Exercise objective: Tally every line of the material that includes "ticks", then give the tally and nothing else.

--- START ---

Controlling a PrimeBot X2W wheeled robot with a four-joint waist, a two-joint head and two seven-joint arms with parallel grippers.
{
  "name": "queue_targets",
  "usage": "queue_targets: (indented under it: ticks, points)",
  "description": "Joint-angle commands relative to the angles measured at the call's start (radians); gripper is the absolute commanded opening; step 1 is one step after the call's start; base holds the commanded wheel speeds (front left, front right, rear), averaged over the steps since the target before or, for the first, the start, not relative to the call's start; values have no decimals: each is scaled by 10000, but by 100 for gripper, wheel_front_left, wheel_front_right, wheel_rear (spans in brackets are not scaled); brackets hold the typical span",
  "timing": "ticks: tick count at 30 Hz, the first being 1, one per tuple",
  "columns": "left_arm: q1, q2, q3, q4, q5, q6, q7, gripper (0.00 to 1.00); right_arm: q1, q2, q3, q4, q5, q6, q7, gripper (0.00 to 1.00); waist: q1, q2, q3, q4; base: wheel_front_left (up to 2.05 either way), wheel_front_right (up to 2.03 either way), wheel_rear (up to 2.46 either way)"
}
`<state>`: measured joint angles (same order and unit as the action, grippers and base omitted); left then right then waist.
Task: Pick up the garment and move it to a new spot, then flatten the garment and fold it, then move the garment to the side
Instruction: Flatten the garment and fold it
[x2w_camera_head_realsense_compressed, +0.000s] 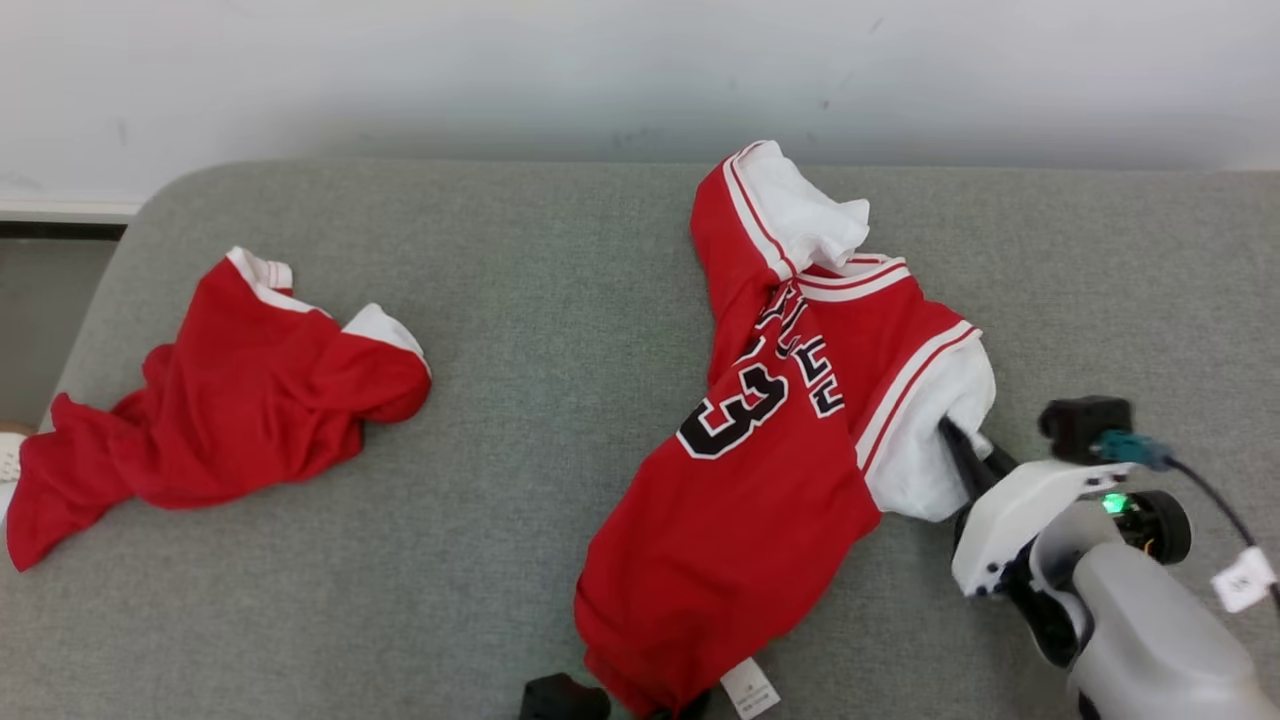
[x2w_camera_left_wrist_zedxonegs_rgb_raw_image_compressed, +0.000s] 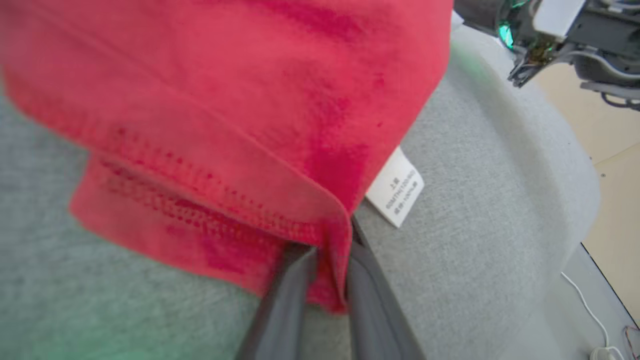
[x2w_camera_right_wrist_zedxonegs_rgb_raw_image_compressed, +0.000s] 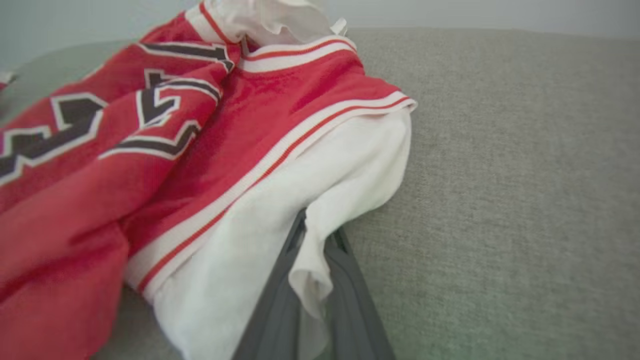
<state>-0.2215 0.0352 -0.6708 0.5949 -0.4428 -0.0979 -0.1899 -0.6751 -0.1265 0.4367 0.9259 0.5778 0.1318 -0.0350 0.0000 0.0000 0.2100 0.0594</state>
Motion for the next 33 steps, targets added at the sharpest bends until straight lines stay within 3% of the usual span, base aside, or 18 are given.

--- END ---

Answer to this task: 2